Ex-Foursquare Pastor Advocates 'Good Environmental Stewardship' Print E-mail
06.21.2005
from CharismaNOW


A former Foursquare pastor is on a nationwide crusade to raise awareness of environmental issues. Self-proclaimed environmental evangelist Peter Illyn is dedicated to helping Christians reclaim the biblical mandate to love, serve and protect God's creation.

Illyn is executive director of Restoring Eden www.restoringeden.org, a ministry rooted in La Center, Wash., whose goal is to make environmental stewardship a core Christian value.

"Our message is simple. God is a good God, God made a good earth, and God calls us to be good stewards," Illyn told "Charisma" magazine in the July issue, out now. The full article on Illyn can be found in the magazine.

In 1990, Illyn traveled 1,000 miles on a four-month sabbatical through the Cascade Mountains. With Bible in hand and two llamas by his side, Illyn said there he discovered his calling to preach a message of environmental stewardship. He describes the experience as being born again, again...

"God had become small in my heart in ministry," he said. "It was in the midst of the wild that God became real to me again."

Restoring Eden stemmed from Christians for Environmental Stewardship, a group Illyn founded in 1996 to support the Endangered Species Act. In 2001, the group became an independent, nonprofit organization and was renamed Restoring Eden to reflect its mission to protect endangered species, ecosystems and indigenous cultures.

Increasingly, Christians are talking about the environment, with the National Association of Evangelicals stating in October that caring for creation is part of every Christian's duty and that government should protect its citizens from the impact of "environmental degradation."

"Peter [Illyn] is helping people understand ... that you may not think this is related to yourself as a Christian, but the Bible says that it is," said the Rev. Jim Ball, executive director of the Evangelical Environmental Network, which has 23 partner organizations, including Restoring Eden. "If Christ's blood reconciles all things, how can we be harming and extinguishing what Christ died to reconcile?"
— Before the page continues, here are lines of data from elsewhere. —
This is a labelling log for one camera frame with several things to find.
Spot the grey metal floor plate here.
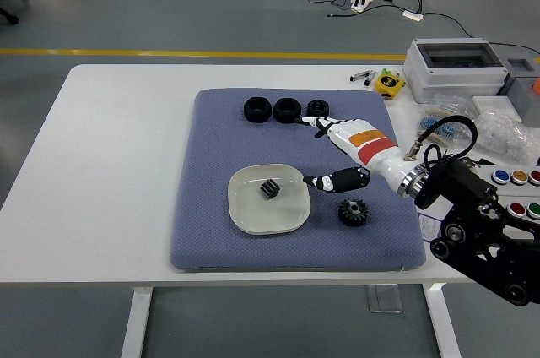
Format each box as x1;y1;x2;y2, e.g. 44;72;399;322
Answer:
365;284;404;314

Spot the large black gear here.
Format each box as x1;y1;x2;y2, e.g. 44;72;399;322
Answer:
337;197;370;228

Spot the blue-grey cushion mat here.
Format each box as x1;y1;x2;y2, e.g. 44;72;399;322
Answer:
169;87;427;273

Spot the bag of blue resistors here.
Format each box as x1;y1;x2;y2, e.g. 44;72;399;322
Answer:
417;98;473;148

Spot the purple-edged paper label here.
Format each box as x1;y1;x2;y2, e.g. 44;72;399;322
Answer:
417;214;445;249

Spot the white square plate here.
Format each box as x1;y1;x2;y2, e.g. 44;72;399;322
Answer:
228;162;312;236

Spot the small black hex nut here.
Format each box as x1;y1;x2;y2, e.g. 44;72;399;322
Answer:
305;98;331;120

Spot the yellow tape measure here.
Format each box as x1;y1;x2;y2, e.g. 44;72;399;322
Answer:
374;73;406;100

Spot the white red-green button box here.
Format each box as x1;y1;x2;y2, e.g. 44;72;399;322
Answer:
501;196;540;224

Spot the black office chair base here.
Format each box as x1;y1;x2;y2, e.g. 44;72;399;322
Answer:
0;0;27;25

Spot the flat white box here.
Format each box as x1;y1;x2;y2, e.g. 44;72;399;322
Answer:
471;95;522;117

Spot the clear bag of white parts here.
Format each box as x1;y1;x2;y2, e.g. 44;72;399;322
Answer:
474;106;540;165

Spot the grey electrical enclosure box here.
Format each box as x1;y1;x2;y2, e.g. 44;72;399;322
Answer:
402;37;510;105

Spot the small grey plastic box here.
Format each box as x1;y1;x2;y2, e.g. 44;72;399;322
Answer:
504;56;540;122

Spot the white three-button control box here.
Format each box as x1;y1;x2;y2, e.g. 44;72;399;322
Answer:
472;163;540;199

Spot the large black hex nut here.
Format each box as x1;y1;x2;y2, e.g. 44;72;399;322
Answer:
243;96;273;124
273;97;302;124

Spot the white table leg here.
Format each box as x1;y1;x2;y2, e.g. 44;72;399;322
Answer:
423;283;463;358
121;286;154;358

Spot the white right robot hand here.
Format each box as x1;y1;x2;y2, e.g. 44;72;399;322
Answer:
294;115;417;197

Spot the black power cable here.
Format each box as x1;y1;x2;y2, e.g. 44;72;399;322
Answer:
421;11;540;57

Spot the small black gear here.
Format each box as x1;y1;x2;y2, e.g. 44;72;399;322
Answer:
258;178;283;202
Illyn said it's a mistake for Christians to assume God made the earth for people. "Psalm 24:1 says, 'The earth is the Lord's and everything in it,'" Illyn said. "It's not like a credit card I give my daughter and say spend it as you please."

Illyn noted that loving the environment does not mean worshiping it. "We get accused of putting nature before people and that is not true and not fair," he said. "I think the church today is scared to love nature; that somehow loving nature is the beginning of a slippery slope to worshiping the earth."

Illyn, who was diagnosed with a rare form of eye cancer two years ago, likens his health battle to the one between man and the environment. "Cancer is when part of my body says I will not live within the boundaries that God intended me to live within," he said. "It's the ultimate of corruption. What we're saying is that uncontrolled human development is similar."